Exercise
All lines from the first one in the listing below to the one holding "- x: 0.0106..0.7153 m", inclusive, are to be copied exactly.

Given data
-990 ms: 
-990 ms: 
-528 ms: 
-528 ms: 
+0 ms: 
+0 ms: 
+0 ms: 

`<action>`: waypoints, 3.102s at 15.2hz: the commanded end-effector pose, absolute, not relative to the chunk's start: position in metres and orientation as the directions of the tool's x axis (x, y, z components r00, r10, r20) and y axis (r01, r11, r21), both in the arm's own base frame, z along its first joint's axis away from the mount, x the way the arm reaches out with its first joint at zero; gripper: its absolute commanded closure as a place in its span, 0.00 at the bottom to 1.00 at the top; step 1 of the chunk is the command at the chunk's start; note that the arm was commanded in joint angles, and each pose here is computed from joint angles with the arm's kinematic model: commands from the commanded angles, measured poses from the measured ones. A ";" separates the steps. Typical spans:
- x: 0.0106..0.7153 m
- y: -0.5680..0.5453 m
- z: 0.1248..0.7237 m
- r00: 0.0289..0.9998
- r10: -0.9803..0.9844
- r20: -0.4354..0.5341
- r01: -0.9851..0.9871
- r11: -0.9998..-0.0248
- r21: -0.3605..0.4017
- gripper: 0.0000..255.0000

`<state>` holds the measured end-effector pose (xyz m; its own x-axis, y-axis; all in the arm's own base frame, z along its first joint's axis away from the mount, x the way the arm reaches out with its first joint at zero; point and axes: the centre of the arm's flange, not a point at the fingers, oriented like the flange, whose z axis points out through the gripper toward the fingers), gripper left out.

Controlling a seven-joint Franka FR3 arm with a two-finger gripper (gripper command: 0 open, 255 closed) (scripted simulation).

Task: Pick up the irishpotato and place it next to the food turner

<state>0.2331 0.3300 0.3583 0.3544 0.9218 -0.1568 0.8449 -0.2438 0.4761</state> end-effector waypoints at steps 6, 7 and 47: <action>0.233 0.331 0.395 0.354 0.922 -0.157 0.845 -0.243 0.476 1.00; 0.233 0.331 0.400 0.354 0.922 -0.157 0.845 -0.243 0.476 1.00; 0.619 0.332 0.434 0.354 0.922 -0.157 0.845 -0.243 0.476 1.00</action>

Exercise output
-990 ms: 
-990 ms: 
-528 ms: 
-528 ms: 
+0 ms: 
+0 ms: 
+0 ms: 

`<action>`: waypoints, 3.102s at 15.2hz: the commanded end-effector pose, absolute, not relative to the chunk's start: position in metres and orientation as the directions of the tool's x axis (x, y, z components r00, r10, r20) and y axis (r01, r11, r21), both in the arm's own base frame, z along its first joint's axis away from the mount, x the way the arm reaches out with its first joint at zero; gripper: its absolute commanded closure as a place in its span, 0.00 at the bottom to 1.00 at the top; step 1 of the chunk is the command at the chunk's start; note that the arm was commanded in joint angles, and each pose here is computed from joint angles with the arm's kinematic model: commands from the commanded angles, measured poses from the measured ones. A ";" separates the steps. Typical spans:
- x: 0.0106..0.7153 m

This completes the response to the exercise.